第1話 卒業制作チーム結成
梅田ゲームクリエーター専門学校。
十月だというのに秋とは言い難い残暑が、教室に居座っていた。
プログラマーコースの新名楓は、傷んだ髪先を見つめる。
(結構伸びたなぁ。カットの予約入れなきゃ……)
そんな平穏を破るように、目の前に知らない女子が立った。
「新名楓さん、やんなぁ?」
「……そうやけど」
「卒業制作、もうチーム決めた?
よかったら一緒にやらへん?」
距離が近い。
初対面とは思えないほど、遠慮がない。
「あ、ごめんごめん。
うち、プランナーコースの三条燿。
“ひかり”でええよ。そっちは“かえで”でええよな」
「……うん」
名前を呼ばれただけで、主導権を握られた気がした。
「それでな、楓。

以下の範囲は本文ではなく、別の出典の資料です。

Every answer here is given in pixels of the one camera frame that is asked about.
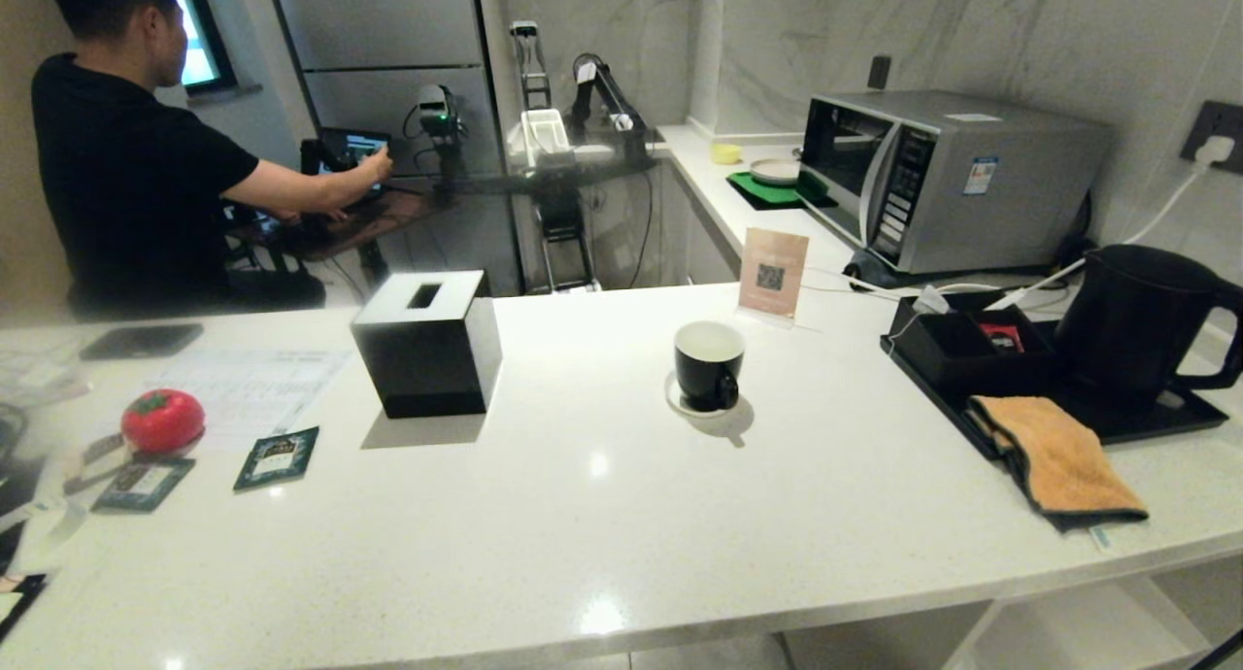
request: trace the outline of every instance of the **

これが企画や」
差し出された企画書には、大きくタイトルが書かれている。
――『信玄の野望』
楓は内心で顔をしかめた。
卒業制作の企画発表会で聞いた覚えはあるが、正直、歴史ゲームには興味がない。
断ろうと口を開きかけた、そのとき。
「文月刀磨くんも入る予定やで」
その一言で、思考が止まった。
刀磨。
工科高校時代からの同級生で、気心の知れた相手。
三年のとき、いきなりCGコンテストで大賞を取った。
それ以来、学外からも「天才」と呼ばれるようになった。
卒業後は、本場アメリカへ留学する噂があった。
でも、なぜか刀磨は、楓と同じ学校のCGコースに進学した。
ここでも、刀磨はずば抜けた存在だった。
高校では、‟一緒に頑張ろう”って言っていたのに、
いつの間にか、ずいぶん差をつけられたような気がしていた。
――でも、また一緒にやれるなら。
そんな気持ちが、胸の奥で小さく芽生える。
楓が返事をする前に、燿は勝手に話をまとめた。
「よし、決まりな」
楓が無意識に口元を緩めていると、燿はさらっと続けた。
「じゃあ、楓。
さっそく文月にも声かけてきて」
「……え?」
「せやから、文月を誘ってくるんや」
「なんでうちが?
ていうか、入る予定って……」
「まだ、予定や。
あんたがおったほうが、あの子も入りやすいやろ。
ああいう天才肌には、先に“状況”を作ったるんや」
(……状況?)
燿のことが、急にうさんくさく見えてくる。
「それに、あんたら付き合ってるやろ?
うちが誘うより来てくれるんとちゃう?」
「別に……付き合ってないし」
「あれ、付き合ってなかったんか」
燿は腕を組んで、小さく唸った。
「ま、ええか。とにかく誘ってよ」
「そんな……」
「早くしないと刀磨が他のチームに入ってしまうかもしれへんで。
……いや、もう誘われてるかもな」
「じゃあ、まかせたで」
燿はそう言って足早に去って行った。
結局、うちは刀磨を誘い出すための――『エサ』ってことか。
自嘲気味に思いながらも、楓は否定できなかった。
***
翌日。
恐る恐るパソコンに向かう刀磨に声をかける。
「……あのな、卒業制作、三条さんと組むねんけど」
刀磨が振り向く。
視線が重なり、一瞬、ドキリとする。
「その……刀磨もどうかなって、
また高校のときみたいに一緒やれたら……」
「いいよ」
拍子抜けするほど、あっさりした返事。
それでも、楓には十分だった。
***
数日後、打ち合わせスペースに集まると、
燿の隣に見知らぬ女子が座っていた。
日本人離れした整った顔立ち。
視線は、迷いなく刀磨に向いている。
「城之内シエラです」
流暢な日本語で名乗ったあと、彼女は続けた。
「刀磨がこのチームに入ると聞いたので、私も参加します」
(……まさか、この子も刀磨目当てなん!? しかも呼び捨てって)
「刀磨、ヨロシク」
シエラが、刀磨に向かって右手を差し出す。
刀磨が、少しぎこちなくその手を握る。
すかさず燿が続いた。
三人が一斉に楓を見る。
楓は慌てて、そこに手を重ねた。
こうして、卒業制作チームは動き出した。